ST. ANTHONY'S CHURCH (1886-1961) was the first Roman Catholic parish to serve Italian immigrants in Cleveland's HAYMARKET area. Fr. Pacifico Capitani first held services for Italians at ST. JOHN CATHEDRAL. A search was begun for a suitable church, and a frame hall on Ohio St. (Central Ave.) was purchased from a German Turners' society. Bp. RICHARD GILMOUR dedicated the hall on 8 May 1887 and placed it under the patronage of St. Anthony. The congregation was too impoverished to afford a school, but the URSULINE SISTERS OF CLEVELAND provided religious instruction for children. In 1904 the congregation built a Romanesque red-brick church at E. 13th and Carnegie.

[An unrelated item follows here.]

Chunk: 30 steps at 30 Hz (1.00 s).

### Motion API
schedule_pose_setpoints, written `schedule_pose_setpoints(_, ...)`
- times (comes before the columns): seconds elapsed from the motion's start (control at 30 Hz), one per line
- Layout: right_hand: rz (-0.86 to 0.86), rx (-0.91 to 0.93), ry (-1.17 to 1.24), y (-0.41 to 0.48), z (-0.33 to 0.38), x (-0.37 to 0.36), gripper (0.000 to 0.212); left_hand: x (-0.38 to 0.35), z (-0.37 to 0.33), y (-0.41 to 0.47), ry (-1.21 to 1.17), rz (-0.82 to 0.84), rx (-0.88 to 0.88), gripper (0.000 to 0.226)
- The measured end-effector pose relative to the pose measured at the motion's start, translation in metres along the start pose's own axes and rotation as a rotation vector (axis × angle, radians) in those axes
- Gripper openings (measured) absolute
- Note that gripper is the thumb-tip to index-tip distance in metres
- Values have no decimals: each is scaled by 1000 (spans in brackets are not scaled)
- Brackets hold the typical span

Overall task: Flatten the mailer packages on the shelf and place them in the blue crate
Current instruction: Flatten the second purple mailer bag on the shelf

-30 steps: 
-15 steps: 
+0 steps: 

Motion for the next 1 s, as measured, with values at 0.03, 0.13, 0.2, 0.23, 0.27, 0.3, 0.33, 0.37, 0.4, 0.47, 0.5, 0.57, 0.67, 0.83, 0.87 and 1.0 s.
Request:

By 1929 the original neighborhood had begun to disperse, but St. Anthony's still remained the center of Italian religious and cultural life. On 18 Sept. 1938, St. Anthony's parish was merged with a nearby Irish church, St. Bridget's, located at 2508 E. 22nd near Woodland Ave., whose parishioners had moved farther east. St. Anthony's took over a well-made plant complete with a Gothic church and school. (The original St. Anthony's building was transferred to ST. MARON congregation.)
Shifts in population caused parish enrollment to drop below 200 families by the early 1960s; urban renewal and the proposed INNERBELT FREEWAY threatened further decline. The diocese closed St. Anthony's church and school; the last mass was held on 11 June 1961. Later that summer parish structures were demolished to accommodate the freeway. The remaining parishioners joined St. Joseph's Parish on Woodland Ave.
Papers of St. Anthony. Archives, Diocese of Cleveland.